Je sens qu’il appelle à lui tous les Occitans. Il appelle les soldats de métier,
les bourgeois et les marchands, les tisserands et les cordonniers, les paysans
et tous les croyants cathares. Ils sortent de chez eux, ils accourent déjà !
Et nous voilà tous emportés. Ton père, Don Antonio, attend de me voir à l’œuvre
pour prix de sa clémence, je le sens aussi, je l’ai vu dans son regard. J’ai
peur et je ne sais pas comment épouser cette cause que je comprends si bien
aujourd’hui, qui me touche au plus profond de mon âme, et qui cependant ne peut
que nous apporter la souffrance et le sang. Que disent ces cathares, Louve, mon
amie ? Que porter le fer contre autrui est la pire des choses, que
répandre le sang est faire l’œuvre du Diable, et se subordonner à lui dans sa
vaste entreprise de destruction de l’esprit et de la charité ; ces mêmes
parfaits seront contraints de se défendre pourtant et de renier leur foi par
leurs actes, tout comme les catholiques, qui se sont engouffrés à plaisir dans
ces massacres sans issue… Que dois-je faire, Loba  ?
    Louve attendit quelques secondes. Escartille
la regarda. Un rayon de lune illuminait son front. Elle semblait réfléchir.
    Puis elle dit :
    — On attaque vos maisons, on brûle vos
familles. Le roi est là, ainsi que mon père, le chevalier de Scala, Raymond et
son fils, et le comte de Foix qui bientôt va nous rejoindre.

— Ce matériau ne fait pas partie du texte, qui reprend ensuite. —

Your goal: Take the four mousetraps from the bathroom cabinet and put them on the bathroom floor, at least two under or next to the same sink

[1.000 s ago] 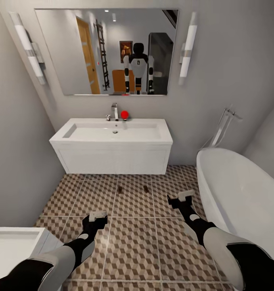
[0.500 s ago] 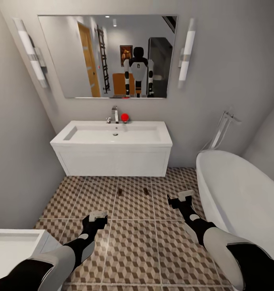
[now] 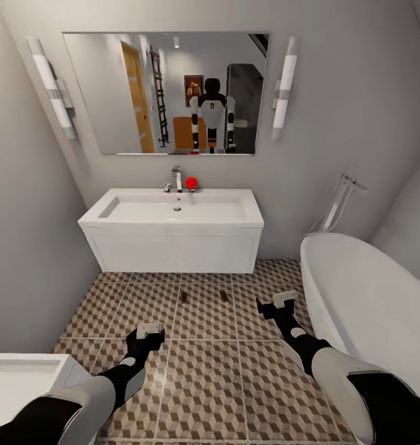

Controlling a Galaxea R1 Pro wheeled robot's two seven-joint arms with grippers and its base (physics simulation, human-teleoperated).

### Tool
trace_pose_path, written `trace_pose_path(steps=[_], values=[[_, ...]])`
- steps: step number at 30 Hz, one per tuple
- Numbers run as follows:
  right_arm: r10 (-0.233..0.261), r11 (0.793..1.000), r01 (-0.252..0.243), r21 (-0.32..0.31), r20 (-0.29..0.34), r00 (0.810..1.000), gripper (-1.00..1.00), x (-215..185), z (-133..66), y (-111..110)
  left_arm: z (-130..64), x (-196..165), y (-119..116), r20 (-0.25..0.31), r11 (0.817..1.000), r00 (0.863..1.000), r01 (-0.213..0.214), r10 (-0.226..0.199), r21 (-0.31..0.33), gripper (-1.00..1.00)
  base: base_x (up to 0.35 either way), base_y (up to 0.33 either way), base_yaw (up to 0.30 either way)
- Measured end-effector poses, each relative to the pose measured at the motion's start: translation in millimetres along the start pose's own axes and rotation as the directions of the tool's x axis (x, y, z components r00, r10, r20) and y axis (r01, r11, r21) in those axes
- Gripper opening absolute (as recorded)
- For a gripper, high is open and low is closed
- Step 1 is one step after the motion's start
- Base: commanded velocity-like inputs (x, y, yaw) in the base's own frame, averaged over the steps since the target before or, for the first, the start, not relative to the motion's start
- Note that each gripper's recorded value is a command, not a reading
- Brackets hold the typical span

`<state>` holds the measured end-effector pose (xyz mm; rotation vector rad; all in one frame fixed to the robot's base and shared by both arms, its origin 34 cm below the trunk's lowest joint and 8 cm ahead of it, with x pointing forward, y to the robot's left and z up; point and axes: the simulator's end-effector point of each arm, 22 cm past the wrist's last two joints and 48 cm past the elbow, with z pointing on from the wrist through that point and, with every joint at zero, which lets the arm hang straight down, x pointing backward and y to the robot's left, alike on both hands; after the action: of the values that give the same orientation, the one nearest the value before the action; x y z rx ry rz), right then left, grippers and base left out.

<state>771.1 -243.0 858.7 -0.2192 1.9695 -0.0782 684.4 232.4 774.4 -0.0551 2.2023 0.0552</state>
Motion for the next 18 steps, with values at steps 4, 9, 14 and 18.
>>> trace_pose_path(steps=[4,9,14,18], values=[[0.000,1.000,0.000,0.002,0.005,1.000,1.00,-3.3,-0.7,-1.1,-0.8,-3.1,-0.1,0.005,1.000,1.000,0.000,0.000,0.000,1.00,0.000,0.000,0.000],[-0.001,1.000,0.001,0.004,0.011,1.000,1.00,-7.3,-1.6,-2.5,-1.8,-6.9,0.0,0.011,1.000,1.000,0.001,-0.001,0.000,1.00,0.000,0.000,0.000],[-0.001,1.000,0.001,0.006,0.017,1.000,1.00,-11.5,-2.5,-3.3,-2.9,-10.8,-0.1,0.018,1.000,1.000,0.001,-0.001,0.001,1.00,0.000,0.000,0.000],[-0.001,1.000,0.001,0.006,0.023,1.000,1.00,-14.9,-3.2,-3.3,-3.7,-13.8,-0.1,0.023,1.000,1.000,0.001,-0.001,0.001,1.00,0.000,0.000,0.000]])
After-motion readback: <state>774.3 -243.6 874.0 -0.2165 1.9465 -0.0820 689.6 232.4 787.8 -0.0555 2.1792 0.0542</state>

Pouvez-vous rester
sans rien faire ? Dis-moi, Escartille : si aucune guerre n’est juste,
c’est entre deux maux qu’il faut choisir. C’est là notre triste condition. Seule
ta conscience peut t’aider à te sortir de ce pas, mon ami. Sera-t-il dit que, laissant
les Occitans se battre sans toi, tu te seras enfui ? Tu sais que jamais
alors je ne pourrais te suivre – ni moi, ni Aimery. Est-ce cela que tu
souhaites ?
    Escartille la prit dans ses bras.
    — Non, voyons ! Jamais ! Comment
peux-tu penser cela ?
    Alors, elle se tourna vers lui :
    — Eh bien allez, Escartille ! J’ai
peur moi aussi. J’ai peur pour toi, pour mon père, pour nous. Mais revenons
donc sur terre ! Et si la terre est du Diable, si une Église hypocrite en
prend soudain le visage, allons à sa rencontre ! Je suis catholique, Escartille,
et il n’est pas de foi plus fervente que celle de l’Espagne. Mais les
catholiques eux-mêmes ne se reconnaissent plus dans ces horreurs ! Puisqu’il
nous faut faire face et choisir, allez donc, mon cher amour !

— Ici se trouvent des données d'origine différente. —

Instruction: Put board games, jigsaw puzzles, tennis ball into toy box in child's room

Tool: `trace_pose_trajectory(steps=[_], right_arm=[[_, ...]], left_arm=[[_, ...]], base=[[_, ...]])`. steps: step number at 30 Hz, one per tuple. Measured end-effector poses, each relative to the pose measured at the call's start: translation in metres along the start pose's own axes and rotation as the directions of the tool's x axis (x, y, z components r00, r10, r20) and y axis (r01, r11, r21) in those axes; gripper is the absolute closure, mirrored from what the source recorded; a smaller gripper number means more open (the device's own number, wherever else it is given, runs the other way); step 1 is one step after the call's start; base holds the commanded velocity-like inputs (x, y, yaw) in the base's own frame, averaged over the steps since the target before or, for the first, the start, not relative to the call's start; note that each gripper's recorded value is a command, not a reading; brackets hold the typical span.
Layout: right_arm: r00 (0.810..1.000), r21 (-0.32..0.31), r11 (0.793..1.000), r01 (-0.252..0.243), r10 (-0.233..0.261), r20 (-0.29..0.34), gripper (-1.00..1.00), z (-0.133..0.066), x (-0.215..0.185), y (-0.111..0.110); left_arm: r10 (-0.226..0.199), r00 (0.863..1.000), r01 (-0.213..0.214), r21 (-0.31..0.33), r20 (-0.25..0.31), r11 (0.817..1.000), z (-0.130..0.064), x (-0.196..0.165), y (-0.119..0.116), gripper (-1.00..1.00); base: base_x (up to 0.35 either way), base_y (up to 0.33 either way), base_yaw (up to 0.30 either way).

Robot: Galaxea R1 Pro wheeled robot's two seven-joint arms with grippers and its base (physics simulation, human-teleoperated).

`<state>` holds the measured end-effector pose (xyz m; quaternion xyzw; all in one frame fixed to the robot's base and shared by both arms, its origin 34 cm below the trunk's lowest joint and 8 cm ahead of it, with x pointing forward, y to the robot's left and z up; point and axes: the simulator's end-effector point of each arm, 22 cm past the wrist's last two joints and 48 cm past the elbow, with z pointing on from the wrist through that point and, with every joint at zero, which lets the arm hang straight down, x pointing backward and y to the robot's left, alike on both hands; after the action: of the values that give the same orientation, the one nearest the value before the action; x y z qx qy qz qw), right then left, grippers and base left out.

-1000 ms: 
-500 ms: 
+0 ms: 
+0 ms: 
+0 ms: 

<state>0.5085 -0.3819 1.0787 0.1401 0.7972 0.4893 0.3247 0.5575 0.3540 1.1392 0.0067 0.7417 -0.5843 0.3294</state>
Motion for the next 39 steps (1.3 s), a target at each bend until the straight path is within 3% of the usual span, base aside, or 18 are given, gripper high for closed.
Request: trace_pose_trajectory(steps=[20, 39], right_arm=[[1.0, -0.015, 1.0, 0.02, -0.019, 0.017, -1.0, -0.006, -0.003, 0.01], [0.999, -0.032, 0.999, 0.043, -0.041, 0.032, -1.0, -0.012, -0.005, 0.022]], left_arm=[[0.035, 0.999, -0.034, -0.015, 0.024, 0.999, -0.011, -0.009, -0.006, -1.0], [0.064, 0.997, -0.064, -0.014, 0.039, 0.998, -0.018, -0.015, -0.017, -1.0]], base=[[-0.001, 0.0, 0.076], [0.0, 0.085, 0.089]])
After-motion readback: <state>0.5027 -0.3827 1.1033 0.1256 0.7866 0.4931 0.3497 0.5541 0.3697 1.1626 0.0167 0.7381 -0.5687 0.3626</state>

    Escartille la regarda. À son tour, après
Raymond VI, elle semblait l’adouber de ces paroles qu’elle avait tant de
peine à prononcer. Ses yeux brillaient dans la nuit. Elle chercha sa main et la
serra de toutes ses forces.
    —  Soyez hérétique, Escartille. Allez,
et défendez votre pays aux côtés de mon père.